• WORK TASK: Make an exact copy of the lines from the one holding "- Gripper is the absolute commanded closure" through the last line of the material, and output nothing else.

• RECORDED INFORMATION:
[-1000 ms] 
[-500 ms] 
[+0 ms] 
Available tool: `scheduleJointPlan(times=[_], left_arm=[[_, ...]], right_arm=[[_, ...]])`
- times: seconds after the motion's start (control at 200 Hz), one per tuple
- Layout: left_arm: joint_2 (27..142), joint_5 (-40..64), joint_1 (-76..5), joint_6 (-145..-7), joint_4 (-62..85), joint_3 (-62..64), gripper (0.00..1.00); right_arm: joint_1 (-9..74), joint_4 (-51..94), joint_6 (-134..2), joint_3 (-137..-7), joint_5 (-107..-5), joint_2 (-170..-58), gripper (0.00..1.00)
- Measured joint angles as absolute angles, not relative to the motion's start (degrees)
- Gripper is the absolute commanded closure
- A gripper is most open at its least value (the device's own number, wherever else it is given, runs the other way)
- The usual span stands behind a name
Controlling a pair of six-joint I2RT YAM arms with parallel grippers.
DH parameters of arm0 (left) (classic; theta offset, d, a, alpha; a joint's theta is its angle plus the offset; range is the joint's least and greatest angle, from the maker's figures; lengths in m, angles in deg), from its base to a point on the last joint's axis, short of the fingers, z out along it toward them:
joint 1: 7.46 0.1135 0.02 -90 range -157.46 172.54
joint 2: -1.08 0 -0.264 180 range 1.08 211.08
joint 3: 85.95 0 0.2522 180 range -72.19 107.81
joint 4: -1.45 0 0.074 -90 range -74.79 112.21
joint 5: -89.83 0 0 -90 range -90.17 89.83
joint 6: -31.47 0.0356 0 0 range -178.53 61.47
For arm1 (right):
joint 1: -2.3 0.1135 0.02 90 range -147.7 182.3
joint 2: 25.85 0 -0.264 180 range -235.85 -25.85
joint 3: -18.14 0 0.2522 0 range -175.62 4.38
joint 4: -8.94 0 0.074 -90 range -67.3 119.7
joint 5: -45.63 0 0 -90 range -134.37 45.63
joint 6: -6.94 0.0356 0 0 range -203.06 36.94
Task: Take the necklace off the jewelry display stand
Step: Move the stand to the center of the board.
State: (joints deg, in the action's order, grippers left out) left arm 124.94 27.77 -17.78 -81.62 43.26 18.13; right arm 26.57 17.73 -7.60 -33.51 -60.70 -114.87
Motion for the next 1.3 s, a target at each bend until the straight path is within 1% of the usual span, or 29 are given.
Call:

• EXERCISE OUTPUT:
- Gripper is the absolute commanded closure
- A gripper is most open at its least value (the device's own number, wherever else it is given, runs the other way)
- The usual span stands behind a name
Controlling a pair of six-joint I2RT YAM arms with parallel grippers.
DH parameters of arm0 (left) (classic; theta offset, d, a, alpha; a joint's theta is its angle plus the offset; range is the joint's least and greatest angle, from the maker's figures; lengths in m, angles in deg), from its base to a point on the last joint's axis, short of the fingers, z out along it toward them:
joint 1: 7.46 0.1135 0.02 -90 range -157.46 172.54
joint 2: -1.08 0 -0.264 180 range 1.08 211.08
joint 3: 85.95 0 0.2522 180 range -72.19 107.81
joint 4: -1.45 0 0.074 -90 range -74.79 112.21
joint 5: -89.83 0 0 -90 range -90.17 89.83
joint 6: -31.47 0.0356 0 0 range -178.53 61.47
For arm1 (right):
joint 1: -2.3 0.1135 0.02 90 range -147.7 182.3
joint 2: 25.85 0 -0.264 180 range -235.85 -25.85
joint 3: -18.14 0 0.2522 0 range -175.62 4.38
joint 4: -8.94 0 0.074 -90 range -67.3 119.7
joint 5: -45.63 0 0 -90 range -134.37 45.63
joint 6: -6.94 0.0356 0 0 range -203.06 36.94
Task: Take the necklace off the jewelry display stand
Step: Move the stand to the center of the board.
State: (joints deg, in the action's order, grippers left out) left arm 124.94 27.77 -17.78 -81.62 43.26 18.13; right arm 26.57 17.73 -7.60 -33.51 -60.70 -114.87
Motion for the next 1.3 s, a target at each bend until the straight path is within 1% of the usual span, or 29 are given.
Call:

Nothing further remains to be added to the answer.